_INSTRUCTIONS TO FOLLOW_. Lines with the word "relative" are the ones wanted. Copy each of them from the entries below.

(Data entries)
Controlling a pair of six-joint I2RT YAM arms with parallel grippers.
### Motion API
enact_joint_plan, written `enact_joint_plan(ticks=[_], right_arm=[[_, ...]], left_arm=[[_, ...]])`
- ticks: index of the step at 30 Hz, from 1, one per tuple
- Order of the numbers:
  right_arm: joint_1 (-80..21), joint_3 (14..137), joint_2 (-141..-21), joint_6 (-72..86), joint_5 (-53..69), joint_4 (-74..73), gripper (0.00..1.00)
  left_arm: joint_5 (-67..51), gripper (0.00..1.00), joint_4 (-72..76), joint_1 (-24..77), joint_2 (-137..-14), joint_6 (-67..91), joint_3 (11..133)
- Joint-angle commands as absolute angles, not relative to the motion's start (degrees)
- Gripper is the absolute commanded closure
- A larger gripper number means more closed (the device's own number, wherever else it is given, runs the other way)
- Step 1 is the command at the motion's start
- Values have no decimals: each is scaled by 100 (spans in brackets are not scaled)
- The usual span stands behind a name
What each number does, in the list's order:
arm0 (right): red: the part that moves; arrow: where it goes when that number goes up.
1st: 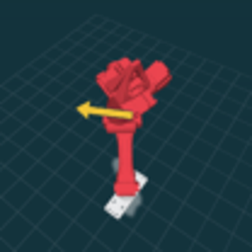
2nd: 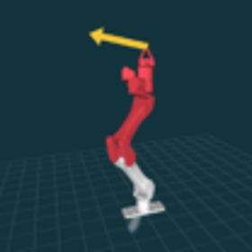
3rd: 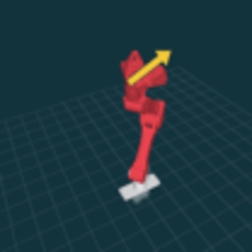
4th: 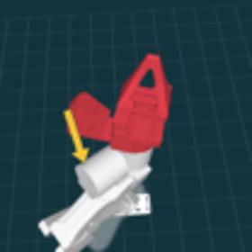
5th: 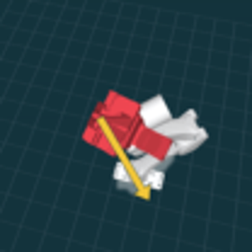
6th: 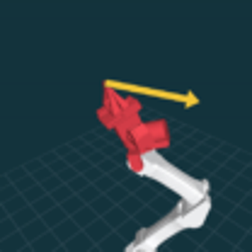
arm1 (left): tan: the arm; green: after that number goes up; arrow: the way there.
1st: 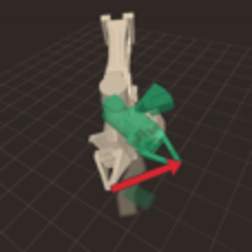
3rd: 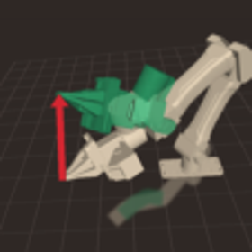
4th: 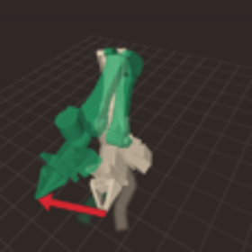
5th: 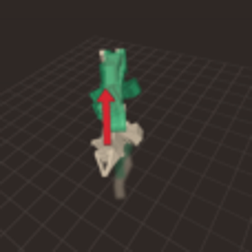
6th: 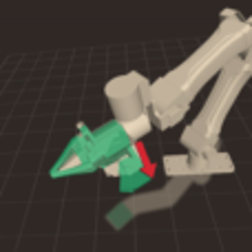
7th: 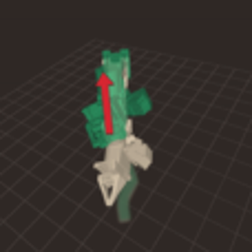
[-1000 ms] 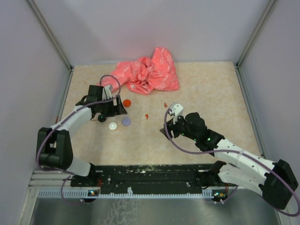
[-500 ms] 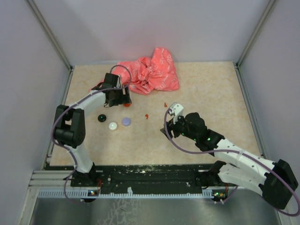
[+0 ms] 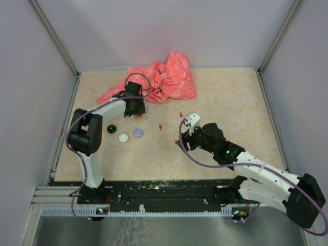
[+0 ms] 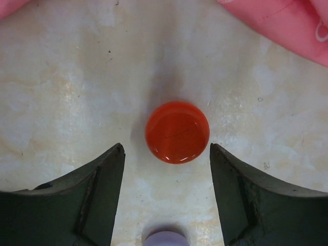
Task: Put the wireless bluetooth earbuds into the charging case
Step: Pick up the charging case at the center of the board.
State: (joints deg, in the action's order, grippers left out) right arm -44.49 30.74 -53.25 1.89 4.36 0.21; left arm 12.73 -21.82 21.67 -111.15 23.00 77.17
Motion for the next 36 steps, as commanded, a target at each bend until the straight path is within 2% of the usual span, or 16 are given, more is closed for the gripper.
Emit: enact_joint_plan(ticks=[1, 19, 29, 33, 36], right_arm=[[-4444, 3119, -5378, 140, 435, 228, 35], [-4441, 3145, -5396, 149, 554, 222, 35], [-4439, 3247, -5405, 210, 573, 103, 35], [-4439, 3330, -5439, 398, 497, -3, 35], [-4438, 3520, -5608, 775, 187, -346, 32]], left_arm=[[1792, 30, -1961, 2285, -11276, 2523, 7685], [2174, 41, -2062, 2291, -11501, 3006, 7608], [2108, 58, -2082, 2285, -11444, 3063, 7576], [1843, 69, -1639, 2282, -11109, 2636, 7210], [1613, 71, -1275, 2298, -10735, 2288, 6825]])
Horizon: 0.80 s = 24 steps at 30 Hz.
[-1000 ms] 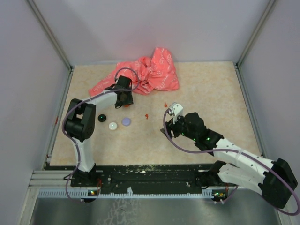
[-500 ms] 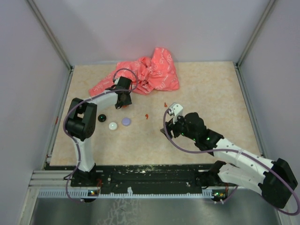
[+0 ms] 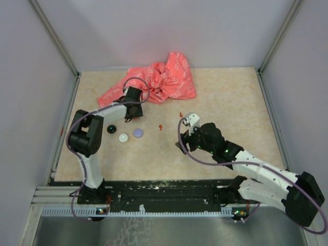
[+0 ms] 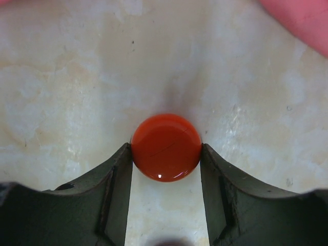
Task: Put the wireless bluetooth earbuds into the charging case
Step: Pick up the charging case at the center of the board.
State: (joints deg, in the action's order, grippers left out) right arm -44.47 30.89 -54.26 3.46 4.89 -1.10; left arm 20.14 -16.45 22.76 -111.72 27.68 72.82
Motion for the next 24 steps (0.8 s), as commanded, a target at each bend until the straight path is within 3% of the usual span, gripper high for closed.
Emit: enact_joint_plan(ticks=[1, 9, 13, 17, 24], right_arm=[[-4436, 3629, -5719, 882, 112, -529, 31], [-4401, 4448, -6706, 1255, 305, -1233, 25], [-4399, 4708, -6820, 1621, -64, -1123, 16], [-4395, 4830, -6688, 1566, 42, -1136, 15], [-4263, 5370, -6447, 1387, 536, -1145, 16]], left_arm=[[1565, 71, -1194, 2315, -10594, 2153, 6704], [1026, 77, -565, 2458, -9360, 952, 5962], [620, 80, -286, 2522, -8726, 365, 5673], [-238, 91, 128, 2606, -8054, -424, 5291], [-880, 90, 324, 2812, -7256, -1288, 5150]])
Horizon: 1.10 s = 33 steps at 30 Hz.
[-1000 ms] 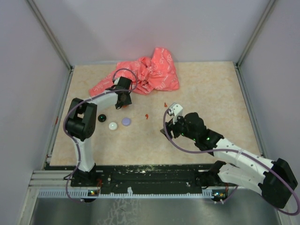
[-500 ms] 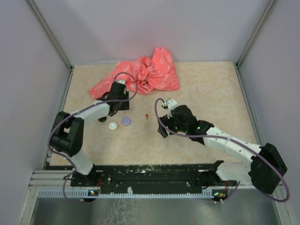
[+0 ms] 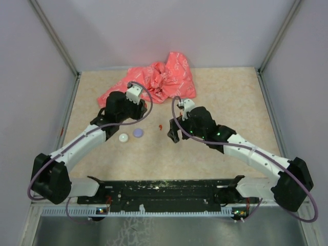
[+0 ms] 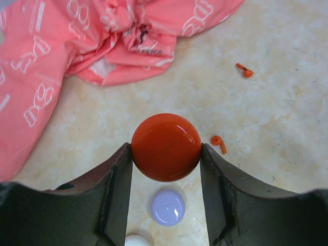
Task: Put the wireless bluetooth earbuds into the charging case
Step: Pick up the charging case at the center of the board.
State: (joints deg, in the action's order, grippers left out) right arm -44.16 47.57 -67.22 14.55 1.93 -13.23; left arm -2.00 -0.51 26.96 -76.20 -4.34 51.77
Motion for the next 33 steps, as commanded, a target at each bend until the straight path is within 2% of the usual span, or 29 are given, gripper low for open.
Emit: enact_joint_plan(ticks=[1, 6, 16, 22, 33], right_arm=[[-4185, 5534, -6498, 1403, 681, -1252, 16], [-3788, 6292, -6778, 1479, 1332, -1561, 18], [-3736, 7447, -7395, 1529, 1794, -1888, 24], [-3731, 7855, -7883, 1547, 2144, -2051, 26], [-3731, 8220, -8513, 1692, 3043, -2057, 38]], left_arm=[[-978, 90, 364, 2843, -7188, -1433, 5143], [-1437, 89, 691, 3036, -6912, -2076, 5039], [-1953, 87, 808, 3507, -6589, -2789, 4885], [-1934, 86, 855, 3710, -6338, -2946, 4699], [-1952, 85, 972, 3832, -6135, -3010, 4548]])
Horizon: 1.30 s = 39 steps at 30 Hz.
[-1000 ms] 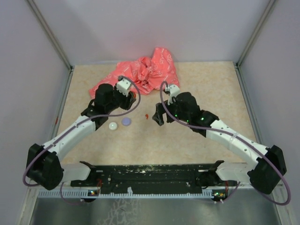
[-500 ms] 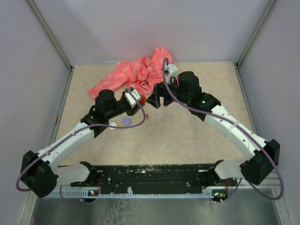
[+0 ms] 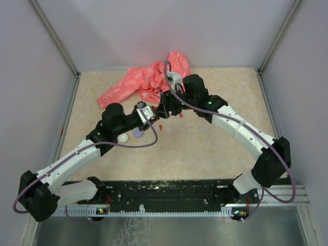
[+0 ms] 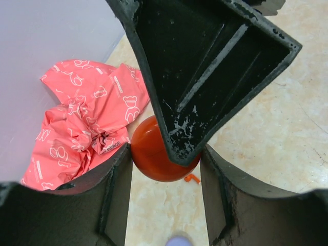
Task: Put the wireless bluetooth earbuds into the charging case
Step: Pick up the charging case at the center of the board.
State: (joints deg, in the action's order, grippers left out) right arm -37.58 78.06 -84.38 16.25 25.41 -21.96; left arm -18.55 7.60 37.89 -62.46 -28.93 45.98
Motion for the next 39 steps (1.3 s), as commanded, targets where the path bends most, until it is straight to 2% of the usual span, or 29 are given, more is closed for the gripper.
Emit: enact_joint_plan(ticks=[1, 7, 10, 15, 21, 27, 30, 32, 39], right_arm=[[-3732, 8232, -8547, 1688, 3134, -2057, 40], [-3728, 8242, -8639, 1755, 3428, -1984, 55], [-3728, 8248, -8627, 1758, 3429, -1973, 65], [-3729, 8234, -8550, 1698, 3464, -1919, 80], [-3721, 8228, -8438, 1643, 3466, -1842, 91], [-3674, 8101, -8247, 1558, 3354, -1608, 93], [-3654, 7945, -8090, 1409, 3274, -1411, 93], [-3650, 7808, -7967, 1230, 3272, -1268, 93], [-3625, 7298, -7472, 530, 3485, -826, 95]], left_arm=[[-1952, 85, 970, 3832, -6128, -3009, 4546], [-1906, 83, 983, 3832, -6089, -2996, 4512], [-1880, 79, 973, 3832, -6034, -2969, 4493], [-1693, 60, 1076, 3832, -5883, -2887, 4368], [-1501, 40, 1192, 3832, -5731, -2776, 4256], [-1020, 33, 1250, 3824, -5495, -2495, 4132], [-1153, 26, 1241, 3779, -5363, -2489, 4056], [-1258, 26, 1184, 3704, -5368, -2331, 4120], [-2829, 26, 1313, 3091, -5395, -1498, 4246]])
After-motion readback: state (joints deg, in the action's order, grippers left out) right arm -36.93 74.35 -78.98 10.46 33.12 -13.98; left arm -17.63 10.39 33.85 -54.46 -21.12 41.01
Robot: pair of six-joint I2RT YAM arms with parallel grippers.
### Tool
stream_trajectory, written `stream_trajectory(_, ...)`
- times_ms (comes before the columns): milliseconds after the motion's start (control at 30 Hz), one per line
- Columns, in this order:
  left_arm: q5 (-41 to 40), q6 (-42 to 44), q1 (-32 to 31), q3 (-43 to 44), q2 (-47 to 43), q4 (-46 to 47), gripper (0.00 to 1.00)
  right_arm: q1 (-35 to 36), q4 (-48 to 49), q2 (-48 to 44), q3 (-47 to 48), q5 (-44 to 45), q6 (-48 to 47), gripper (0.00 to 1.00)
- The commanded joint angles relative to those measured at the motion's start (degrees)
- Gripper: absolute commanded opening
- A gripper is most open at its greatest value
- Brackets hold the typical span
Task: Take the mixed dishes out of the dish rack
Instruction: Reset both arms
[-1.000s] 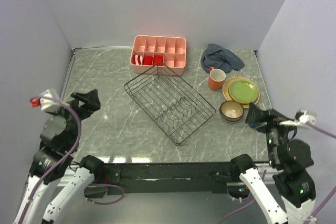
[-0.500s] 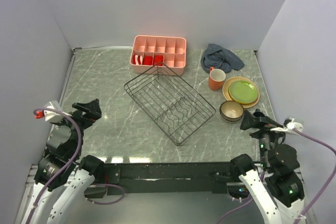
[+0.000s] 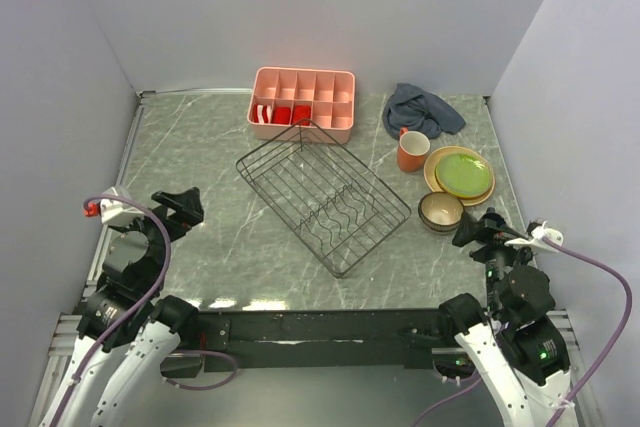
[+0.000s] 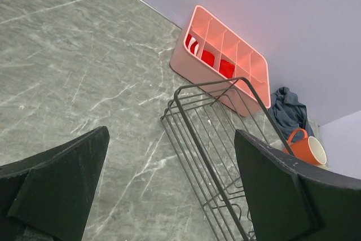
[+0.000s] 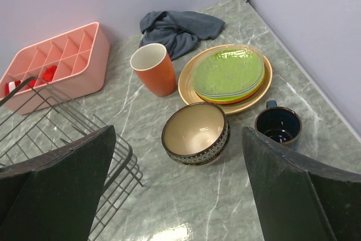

_WRITTEN SOLUTION_.
- Joint-angle commands as absolute angles, not relative to the motion's start (degrees)
- The commanded joint angles relative to those measured at the motion's start (degrees)

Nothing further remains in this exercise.